During the holidays, we turn on the radio and are greeted with songs celebrating the season. And if we are lucky, some of the songs are gospel tunes; uplifting, full in sound, a rhythmic reminder of the message behind the Christmas holiday.
Gospel music is joyous, the kind of music that won’t allow anyone to remain still.
Gospel music emerged during the time of American slavery, when Africans were introduced to Christianity. Slaves took traditional hymns and merged them with the call and response singing style prevalent in West African culture.
I spent 10 years studying music in Guinea, West Africa. The predominant style, whether it was with singing or percussion, was that of a lead musician playing a melody, which was answered in a response by the remaining musicians. The music was always celebrated with exuberance and animation, and often elicited an uninhibited desire to get up and dance.
Post-slavery, gospel became rooted in the traditions of the African-American church. It is sung from the soul and from the heart. African Americans in the late 19th and early 20th centuries adapted hymns from the European tradition, but they found the confines of austere rhythm too restrictive. Singers stretched out the timing and added elements of improvisation and syncopation.
Music has always had the power to lift one out of darkness and provide a comforting respite for the spirit.
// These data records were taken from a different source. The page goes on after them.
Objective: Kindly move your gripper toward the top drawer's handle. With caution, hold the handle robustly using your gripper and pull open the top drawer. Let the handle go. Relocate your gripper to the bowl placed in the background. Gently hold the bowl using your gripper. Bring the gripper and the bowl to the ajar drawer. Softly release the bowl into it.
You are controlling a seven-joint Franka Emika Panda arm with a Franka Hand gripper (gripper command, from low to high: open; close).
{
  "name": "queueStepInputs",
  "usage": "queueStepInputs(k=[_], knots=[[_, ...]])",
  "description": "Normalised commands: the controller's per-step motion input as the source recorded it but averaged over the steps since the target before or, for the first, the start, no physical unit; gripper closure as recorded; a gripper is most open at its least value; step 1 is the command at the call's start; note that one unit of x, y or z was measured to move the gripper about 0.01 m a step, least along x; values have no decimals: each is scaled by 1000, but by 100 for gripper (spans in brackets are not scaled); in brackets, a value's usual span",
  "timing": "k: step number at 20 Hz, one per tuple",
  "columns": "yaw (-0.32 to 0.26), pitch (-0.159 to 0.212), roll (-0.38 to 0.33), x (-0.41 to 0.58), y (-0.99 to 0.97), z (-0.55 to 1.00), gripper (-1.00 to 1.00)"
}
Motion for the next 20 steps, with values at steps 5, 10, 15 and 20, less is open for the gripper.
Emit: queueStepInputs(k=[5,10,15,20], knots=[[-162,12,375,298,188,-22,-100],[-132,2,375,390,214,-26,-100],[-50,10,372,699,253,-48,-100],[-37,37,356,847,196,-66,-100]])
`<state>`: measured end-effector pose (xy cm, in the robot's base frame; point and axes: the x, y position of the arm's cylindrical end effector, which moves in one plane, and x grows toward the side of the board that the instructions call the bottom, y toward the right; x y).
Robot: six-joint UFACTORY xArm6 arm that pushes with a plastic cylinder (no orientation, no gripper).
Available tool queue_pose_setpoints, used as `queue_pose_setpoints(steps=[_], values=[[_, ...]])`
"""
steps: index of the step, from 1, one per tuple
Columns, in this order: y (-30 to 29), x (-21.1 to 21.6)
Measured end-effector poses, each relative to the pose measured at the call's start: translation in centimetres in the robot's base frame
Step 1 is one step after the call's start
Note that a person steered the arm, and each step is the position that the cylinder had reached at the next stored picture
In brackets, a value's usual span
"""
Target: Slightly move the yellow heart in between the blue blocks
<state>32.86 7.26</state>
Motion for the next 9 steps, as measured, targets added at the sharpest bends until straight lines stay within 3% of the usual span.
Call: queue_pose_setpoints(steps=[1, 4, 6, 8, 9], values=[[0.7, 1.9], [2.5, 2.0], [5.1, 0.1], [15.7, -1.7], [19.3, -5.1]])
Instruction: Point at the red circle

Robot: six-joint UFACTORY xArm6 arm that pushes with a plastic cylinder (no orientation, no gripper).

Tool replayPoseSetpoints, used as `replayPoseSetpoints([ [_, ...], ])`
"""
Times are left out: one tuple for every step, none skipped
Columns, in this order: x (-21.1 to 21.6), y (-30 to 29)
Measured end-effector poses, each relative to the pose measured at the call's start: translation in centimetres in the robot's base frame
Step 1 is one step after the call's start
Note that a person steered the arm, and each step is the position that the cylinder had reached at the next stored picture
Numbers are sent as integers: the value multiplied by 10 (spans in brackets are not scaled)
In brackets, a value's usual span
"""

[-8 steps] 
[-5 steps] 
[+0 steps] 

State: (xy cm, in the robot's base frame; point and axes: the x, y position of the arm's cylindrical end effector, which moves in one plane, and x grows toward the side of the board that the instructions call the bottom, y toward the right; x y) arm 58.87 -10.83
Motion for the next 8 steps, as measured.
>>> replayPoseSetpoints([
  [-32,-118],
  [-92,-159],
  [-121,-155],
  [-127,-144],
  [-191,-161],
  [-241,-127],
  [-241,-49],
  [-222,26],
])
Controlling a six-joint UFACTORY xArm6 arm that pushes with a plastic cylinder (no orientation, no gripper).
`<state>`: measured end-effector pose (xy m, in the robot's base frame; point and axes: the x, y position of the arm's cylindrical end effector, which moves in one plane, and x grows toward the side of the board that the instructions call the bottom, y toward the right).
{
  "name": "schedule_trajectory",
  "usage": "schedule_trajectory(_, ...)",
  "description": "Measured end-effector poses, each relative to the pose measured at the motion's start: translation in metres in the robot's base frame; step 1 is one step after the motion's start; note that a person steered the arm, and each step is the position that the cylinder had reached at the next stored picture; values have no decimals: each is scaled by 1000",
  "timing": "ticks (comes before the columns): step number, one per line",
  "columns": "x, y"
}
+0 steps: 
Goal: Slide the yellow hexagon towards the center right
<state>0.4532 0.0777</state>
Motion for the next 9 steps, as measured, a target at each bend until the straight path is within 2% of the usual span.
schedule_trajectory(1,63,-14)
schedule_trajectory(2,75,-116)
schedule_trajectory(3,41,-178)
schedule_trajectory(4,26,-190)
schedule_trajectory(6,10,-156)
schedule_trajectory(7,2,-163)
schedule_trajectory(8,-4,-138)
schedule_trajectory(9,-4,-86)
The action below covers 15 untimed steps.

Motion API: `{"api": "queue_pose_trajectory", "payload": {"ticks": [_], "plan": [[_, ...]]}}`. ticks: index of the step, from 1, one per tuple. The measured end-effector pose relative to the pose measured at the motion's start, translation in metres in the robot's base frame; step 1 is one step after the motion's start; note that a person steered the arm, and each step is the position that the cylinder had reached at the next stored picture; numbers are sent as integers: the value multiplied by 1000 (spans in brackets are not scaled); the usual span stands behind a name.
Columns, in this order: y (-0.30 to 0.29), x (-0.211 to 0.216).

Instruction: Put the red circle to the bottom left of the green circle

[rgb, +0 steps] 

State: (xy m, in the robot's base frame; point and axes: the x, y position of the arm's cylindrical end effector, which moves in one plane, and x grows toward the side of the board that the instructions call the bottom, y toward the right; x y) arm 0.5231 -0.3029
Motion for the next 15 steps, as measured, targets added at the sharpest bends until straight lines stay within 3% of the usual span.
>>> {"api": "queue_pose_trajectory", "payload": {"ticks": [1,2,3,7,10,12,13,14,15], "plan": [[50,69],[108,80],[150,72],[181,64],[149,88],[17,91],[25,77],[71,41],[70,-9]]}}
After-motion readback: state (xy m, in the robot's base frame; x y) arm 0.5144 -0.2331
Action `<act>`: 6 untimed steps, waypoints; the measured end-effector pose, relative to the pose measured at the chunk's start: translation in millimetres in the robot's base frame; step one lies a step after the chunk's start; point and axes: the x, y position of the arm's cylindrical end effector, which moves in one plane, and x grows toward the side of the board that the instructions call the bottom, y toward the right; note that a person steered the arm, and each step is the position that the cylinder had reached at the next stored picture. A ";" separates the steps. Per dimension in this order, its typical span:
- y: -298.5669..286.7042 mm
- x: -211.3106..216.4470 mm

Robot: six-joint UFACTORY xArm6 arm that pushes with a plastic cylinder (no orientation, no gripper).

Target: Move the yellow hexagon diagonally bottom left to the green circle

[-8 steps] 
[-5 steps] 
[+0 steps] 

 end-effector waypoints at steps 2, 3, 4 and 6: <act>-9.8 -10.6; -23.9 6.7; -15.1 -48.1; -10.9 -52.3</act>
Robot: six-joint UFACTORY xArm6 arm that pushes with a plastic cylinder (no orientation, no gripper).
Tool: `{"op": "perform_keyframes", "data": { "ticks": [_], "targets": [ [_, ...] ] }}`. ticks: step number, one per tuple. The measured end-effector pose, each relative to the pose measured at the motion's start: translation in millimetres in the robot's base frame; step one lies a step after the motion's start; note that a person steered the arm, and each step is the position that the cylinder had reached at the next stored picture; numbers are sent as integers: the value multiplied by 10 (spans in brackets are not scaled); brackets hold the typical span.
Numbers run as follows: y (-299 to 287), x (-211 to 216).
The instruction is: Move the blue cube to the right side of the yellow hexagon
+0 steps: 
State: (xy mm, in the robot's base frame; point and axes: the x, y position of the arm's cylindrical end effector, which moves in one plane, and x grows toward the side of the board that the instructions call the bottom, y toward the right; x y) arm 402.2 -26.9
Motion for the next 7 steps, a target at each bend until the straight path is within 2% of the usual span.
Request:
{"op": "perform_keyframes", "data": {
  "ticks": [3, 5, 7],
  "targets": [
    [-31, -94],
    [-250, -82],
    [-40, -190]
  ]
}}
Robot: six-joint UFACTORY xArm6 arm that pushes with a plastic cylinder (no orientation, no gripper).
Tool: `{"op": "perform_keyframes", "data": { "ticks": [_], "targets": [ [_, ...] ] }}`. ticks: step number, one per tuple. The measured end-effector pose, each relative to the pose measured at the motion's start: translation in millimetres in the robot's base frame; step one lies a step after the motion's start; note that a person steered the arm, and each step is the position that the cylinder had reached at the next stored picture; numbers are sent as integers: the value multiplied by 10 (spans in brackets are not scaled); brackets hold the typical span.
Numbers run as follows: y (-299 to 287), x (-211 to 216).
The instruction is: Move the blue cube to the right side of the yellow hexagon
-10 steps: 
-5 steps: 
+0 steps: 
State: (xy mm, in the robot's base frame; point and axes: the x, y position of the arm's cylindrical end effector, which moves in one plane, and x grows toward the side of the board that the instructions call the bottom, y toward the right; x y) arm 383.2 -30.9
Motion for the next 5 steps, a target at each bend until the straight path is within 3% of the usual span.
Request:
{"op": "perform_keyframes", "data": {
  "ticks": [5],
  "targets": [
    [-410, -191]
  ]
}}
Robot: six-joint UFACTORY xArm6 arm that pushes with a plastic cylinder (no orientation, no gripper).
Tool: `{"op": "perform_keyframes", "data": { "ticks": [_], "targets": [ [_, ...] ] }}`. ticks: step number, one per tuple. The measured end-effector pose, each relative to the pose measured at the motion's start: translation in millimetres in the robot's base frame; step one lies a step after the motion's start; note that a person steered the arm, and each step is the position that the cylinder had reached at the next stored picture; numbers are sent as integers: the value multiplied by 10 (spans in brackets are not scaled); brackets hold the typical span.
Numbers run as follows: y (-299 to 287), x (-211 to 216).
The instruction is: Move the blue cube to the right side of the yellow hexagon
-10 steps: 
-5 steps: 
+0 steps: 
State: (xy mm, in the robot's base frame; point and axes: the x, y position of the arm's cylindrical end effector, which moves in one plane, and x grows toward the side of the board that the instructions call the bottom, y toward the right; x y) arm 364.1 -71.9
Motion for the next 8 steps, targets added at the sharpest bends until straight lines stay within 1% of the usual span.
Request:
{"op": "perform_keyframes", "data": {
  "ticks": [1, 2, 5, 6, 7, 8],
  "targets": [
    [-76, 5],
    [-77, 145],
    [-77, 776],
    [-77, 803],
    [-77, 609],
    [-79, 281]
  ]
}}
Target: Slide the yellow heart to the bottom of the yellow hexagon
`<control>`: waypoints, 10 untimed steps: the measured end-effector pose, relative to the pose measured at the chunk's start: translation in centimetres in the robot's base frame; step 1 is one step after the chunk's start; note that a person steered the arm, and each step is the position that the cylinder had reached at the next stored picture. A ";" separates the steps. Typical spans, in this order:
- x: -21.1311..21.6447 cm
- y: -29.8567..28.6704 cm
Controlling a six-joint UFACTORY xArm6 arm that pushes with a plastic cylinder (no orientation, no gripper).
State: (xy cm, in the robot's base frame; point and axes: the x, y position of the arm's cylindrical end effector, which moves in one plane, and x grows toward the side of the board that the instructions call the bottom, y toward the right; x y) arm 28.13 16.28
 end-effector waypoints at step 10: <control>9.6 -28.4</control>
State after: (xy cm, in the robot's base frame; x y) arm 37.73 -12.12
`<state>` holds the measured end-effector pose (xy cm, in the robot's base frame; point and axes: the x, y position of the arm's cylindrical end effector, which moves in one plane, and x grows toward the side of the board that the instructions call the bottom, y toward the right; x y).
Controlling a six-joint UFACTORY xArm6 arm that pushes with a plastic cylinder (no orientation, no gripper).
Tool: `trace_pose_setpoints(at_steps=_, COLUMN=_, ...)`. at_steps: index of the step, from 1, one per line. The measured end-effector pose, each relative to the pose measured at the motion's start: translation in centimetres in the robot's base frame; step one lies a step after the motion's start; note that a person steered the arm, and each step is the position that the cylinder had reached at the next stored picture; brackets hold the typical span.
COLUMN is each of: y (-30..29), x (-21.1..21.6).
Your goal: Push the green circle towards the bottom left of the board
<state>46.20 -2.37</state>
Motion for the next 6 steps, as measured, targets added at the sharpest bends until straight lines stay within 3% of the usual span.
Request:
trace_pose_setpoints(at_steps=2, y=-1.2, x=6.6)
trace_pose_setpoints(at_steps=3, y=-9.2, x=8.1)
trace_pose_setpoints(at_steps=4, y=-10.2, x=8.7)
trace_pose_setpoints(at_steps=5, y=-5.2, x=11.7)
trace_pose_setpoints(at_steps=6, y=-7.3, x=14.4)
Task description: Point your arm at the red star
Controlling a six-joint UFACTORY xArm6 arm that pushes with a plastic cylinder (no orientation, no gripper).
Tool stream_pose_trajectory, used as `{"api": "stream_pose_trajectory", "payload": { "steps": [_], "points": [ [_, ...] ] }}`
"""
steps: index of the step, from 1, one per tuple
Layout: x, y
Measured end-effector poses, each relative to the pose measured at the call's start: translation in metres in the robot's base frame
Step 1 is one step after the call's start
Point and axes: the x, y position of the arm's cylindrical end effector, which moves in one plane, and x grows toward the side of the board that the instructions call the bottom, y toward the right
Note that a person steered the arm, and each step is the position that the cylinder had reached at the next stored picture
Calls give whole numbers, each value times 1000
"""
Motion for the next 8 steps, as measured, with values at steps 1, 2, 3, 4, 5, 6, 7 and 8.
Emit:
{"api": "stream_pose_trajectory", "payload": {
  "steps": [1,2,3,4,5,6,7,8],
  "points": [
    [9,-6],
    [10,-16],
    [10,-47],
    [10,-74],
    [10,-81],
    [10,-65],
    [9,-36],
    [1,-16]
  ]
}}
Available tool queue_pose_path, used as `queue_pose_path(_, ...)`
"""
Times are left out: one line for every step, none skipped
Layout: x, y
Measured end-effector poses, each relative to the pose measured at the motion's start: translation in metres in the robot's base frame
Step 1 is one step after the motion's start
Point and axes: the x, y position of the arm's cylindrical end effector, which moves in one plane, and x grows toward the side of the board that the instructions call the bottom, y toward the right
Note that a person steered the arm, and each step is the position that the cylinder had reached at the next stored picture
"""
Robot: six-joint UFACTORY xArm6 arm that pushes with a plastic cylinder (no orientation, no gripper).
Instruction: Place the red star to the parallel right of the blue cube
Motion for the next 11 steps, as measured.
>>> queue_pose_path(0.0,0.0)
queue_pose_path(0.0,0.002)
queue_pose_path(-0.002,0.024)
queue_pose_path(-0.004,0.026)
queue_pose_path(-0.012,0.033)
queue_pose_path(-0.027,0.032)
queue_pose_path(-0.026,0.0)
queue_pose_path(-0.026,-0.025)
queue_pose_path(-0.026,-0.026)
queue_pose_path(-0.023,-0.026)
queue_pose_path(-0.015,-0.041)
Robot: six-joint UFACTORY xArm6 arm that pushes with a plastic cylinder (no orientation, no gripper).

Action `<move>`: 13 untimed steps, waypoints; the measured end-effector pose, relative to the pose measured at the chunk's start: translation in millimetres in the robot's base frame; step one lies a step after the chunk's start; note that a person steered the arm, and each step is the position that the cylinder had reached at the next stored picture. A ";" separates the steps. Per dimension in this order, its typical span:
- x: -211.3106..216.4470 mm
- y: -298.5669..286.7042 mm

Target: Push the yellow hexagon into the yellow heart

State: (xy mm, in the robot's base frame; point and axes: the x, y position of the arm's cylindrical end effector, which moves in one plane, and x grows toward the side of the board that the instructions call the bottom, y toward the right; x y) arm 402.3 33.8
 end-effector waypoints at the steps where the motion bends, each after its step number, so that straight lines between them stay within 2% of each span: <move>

Gospel music, as sung by African slaves, emerged at a horrific time in the history of our country. The practice of slavery presented one of the most appalling examples of man’s inhumanity to man. The joy experienced while singing gospel provided a sojourn into the world of music where exultation reigned, and the horrors and dehumanization of slavery faded into the distance. Singing gospel music must have felt like one had entered into the Kingdom of Heaven, an escape from the everyday drudgery and cruelty that slavery offered, a moment of happiness and pure elation.
The Rogue Valley Chorale, a group of 100 singers located in Medford, is rehearsing gospel music for a Dec. 3-4 holiday concert at the Craterian Theater. (For more information, see craterian.org.)
I'm a member of the chorale, and the singing evokes the same joyous response I felt while studying music in West Africa. Last night we rehearsed for the first time with our guest soloists Bishop Mayfield and Britney Simpson. I heard the call-and-response musical style I experienced in West Africa, and was transported back to my days playing drums and singing under the baobab tree in my teacher’s garden.
As the chorale singers swayed side to side, clapped hands, and felt the power of 100 voices joining together, I could almost smell rice cooking over open fires infused with a salty ocean breeze.
As I rehearse the music for our holiday concert, I feel a connection to a musical style that has existed in America for decades, one that is rooted in a cultural tradition that is centuries old. The joy of singing transports me to a place where the jagged edges of troubled times cease to exist and there is nothing but the music.
— Rogue Valley Chorale member Laura Rich lives in Rogue River.